All of which makes this perhaps an odd text for an installation. Odd because even as we read a text full of the tireless comings and goings of God's Spirit, we are planning to sign, seal and deliver our conviction that God has called Dan Smith to stay put here with us, to be a fixture in our congregation.
If you've read and taken to heart the documents of the visioning process, you know that we consider the position to which we've called him an important building block, if not a foundation stone, of the implementation of our vision. And so there's something that feels settled and finished about Dan's being here, finally.
Now that he's come, we sure don't want him wandering off, say, to places beyond the known world outside 128, where the earth drops off and dragons patrol the abyss. We want to bind ourselves to each other with solemn promises in the sight of God. We did not come here today with a shrug, as if to say," Yeah, sure, whatever..." We came here today with a made-up mind to pin each other down—to insert Tab A into Tab B and install the man.
Yet this passage is also wonderfully apt for this celebration, because if Dan actually does by God's grace what we have called him here to do, and if we cooperate with that grace as I hope we will, before long things here should start to come undone. If God's Spirit is with him and us, installation should soon be the farthest thing from our experience. We should begin instead to grasp in practice the reason that the Visioning Task Force named the vision a way of hospitality. If it's a way, you are supposed to travel on it. If it's a way and you're walking bit, you won't have much use anymore for a fixed address.
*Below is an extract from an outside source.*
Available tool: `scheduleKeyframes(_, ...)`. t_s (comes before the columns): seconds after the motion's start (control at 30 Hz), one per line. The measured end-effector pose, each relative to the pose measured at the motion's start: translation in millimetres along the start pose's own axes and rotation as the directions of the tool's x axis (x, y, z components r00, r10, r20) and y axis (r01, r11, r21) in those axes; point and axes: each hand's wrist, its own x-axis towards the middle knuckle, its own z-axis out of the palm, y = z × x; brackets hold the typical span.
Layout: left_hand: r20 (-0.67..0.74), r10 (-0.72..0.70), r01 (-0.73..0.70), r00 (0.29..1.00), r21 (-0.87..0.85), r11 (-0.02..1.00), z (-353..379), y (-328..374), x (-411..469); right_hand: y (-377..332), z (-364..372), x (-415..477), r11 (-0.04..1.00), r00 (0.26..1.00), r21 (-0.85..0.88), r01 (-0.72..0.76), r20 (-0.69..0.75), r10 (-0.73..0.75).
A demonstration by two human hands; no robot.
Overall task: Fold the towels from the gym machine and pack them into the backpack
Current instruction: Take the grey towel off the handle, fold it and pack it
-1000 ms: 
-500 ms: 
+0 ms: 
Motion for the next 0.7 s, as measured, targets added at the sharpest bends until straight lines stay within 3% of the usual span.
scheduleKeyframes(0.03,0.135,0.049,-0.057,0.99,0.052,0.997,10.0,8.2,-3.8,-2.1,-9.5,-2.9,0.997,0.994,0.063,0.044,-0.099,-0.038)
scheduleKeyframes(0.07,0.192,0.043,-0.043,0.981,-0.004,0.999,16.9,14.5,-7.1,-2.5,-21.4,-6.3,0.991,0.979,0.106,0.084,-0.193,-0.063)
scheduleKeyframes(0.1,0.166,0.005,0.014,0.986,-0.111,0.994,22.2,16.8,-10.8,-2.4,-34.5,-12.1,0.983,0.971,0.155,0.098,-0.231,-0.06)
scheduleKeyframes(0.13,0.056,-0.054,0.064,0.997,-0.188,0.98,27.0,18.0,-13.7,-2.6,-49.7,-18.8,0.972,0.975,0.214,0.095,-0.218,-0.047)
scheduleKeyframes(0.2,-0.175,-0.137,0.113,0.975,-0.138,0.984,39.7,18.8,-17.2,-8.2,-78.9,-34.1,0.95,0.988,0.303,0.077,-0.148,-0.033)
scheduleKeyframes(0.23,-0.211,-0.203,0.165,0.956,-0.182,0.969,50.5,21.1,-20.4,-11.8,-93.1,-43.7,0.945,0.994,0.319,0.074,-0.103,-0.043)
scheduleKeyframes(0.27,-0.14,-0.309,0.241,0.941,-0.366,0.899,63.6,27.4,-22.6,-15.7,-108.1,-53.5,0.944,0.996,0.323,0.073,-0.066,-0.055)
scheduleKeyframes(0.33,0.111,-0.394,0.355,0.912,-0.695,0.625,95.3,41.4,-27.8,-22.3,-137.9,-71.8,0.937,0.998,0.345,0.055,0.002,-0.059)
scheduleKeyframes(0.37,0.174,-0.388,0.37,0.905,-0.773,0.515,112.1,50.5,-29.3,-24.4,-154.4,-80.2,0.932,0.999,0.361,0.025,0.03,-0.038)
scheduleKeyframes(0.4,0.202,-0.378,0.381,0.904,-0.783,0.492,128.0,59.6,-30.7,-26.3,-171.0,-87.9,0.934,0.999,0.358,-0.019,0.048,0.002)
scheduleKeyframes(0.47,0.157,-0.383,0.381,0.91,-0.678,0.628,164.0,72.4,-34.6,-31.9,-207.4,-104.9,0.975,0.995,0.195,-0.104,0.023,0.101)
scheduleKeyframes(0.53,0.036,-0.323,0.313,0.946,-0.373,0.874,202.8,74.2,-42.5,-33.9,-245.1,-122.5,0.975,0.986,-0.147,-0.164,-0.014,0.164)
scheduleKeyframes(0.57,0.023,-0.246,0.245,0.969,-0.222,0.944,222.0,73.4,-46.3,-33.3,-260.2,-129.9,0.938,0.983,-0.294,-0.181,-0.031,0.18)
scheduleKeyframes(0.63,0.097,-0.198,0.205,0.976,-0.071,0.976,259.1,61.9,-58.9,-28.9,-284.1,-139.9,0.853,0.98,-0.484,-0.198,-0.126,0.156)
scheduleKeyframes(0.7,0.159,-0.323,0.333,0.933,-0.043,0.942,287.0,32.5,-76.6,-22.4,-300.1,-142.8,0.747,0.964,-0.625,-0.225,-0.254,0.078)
And it's not for nothing that our vision prompted us to call a Minister to help form us for discipleship, because disciples, as we read in Matthew's gospel today, get up and go when they're called. They follow Jesus not from a comfortable intellectual distance, not in spirit, principle, or theory. They follow him with their feet, which is another way of saying 'with their whole lives'; with a willingness, in other words, to loosen themselves from their moorings and become spiritually peripatetic, if not actually mobile. With Dan's help, God willing, we will no longer be content to be pew potatoes, or even (as Garrison Keillor once remarked) to lead good Christian lives, but to follow Christ. We're installing Dan so that he will help the Spirit to uninstall us.
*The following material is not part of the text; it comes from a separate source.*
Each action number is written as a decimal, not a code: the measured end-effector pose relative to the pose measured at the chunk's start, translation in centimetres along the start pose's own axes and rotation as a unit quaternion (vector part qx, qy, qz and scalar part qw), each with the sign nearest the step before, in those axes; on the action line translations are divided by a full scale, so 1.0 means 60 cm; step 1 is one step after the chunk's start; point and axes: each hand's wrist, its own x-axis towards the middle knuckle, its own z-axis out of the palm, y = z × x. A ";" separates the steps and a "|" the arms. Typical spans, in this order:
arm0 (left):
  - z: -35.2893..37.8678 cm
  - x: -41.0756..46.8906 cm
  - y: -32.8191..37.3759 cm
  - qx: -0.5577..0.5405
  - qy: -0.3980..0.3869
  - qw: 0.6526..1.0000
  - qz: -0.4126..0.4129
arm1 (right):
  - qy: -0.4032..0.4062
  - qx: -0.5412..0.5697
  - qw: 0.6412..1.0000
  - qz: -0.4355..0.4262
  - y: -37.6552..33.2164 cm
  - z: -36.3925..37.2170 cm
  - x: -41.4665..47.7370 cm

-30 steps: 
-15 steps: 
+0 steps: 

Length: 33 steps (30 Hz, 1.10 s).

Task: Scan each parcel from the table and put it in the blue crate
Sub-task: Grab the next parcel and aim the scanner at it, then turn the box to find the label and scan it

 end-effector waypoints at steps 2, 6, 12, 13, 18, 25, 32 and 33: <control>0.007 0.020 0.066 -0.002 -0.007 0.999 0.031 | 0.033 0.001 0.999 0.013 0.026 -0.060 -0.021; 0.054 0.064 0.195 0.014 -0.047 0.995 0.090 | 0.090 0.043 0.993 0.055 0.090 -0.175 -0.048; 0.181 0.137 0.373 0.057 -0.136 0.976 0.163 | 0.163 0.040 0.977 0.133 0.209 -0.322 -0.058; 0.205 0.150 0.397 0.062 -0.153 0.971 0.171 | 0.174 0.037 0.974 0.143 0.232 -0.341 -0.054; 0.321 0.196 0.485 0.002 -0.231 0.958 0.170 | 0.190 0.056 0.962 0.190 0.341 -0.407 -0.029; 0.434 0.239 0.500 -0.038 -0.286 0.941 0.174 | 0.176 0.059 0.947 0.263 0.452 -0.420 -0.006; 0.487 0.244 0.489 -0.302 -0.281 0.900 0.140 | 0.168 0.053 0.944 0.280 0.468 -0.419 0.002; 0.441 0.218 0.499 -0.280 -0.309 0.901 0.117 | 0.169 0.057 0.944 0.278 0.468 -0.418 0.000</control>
And I think we do require a shake-up. Our church is simply not irritating enough, at least not by the gospel's measure of tyrant-irritation. We have a way to go before we become as agile and free as the kingdom and its messengers are agile and free. A way to go before we find it natural to get and walk around in such a way that we mess with the established order of the world that runs on track so violently and so greatly to the advantage of the few. A way to go before the Herods of this world sit up and take notice of our movements. A way to go before we find ourselves downloading the angelic version of MapQuest so that we too can leave in the middle of the night for new places, staying one step ahead of their threats. A way to go before our feet go where Jesus' finally went—to the cross, where they thought they finally had him nailed down for good. We have a way to go.
Blessedly, we know the way. God has shown it to us in a vision. It's a way of radical openness and dislocation and vulnerability and reciprocity that we (a bit too blandly) call 'hospitality.' And if we were just waiting for Dan to set foot on that way with us, putting off the day we get up and go until we have this new companion, well, now there are no more excuses. He's here! Right now we're going to install him—and watch the un-installation begin!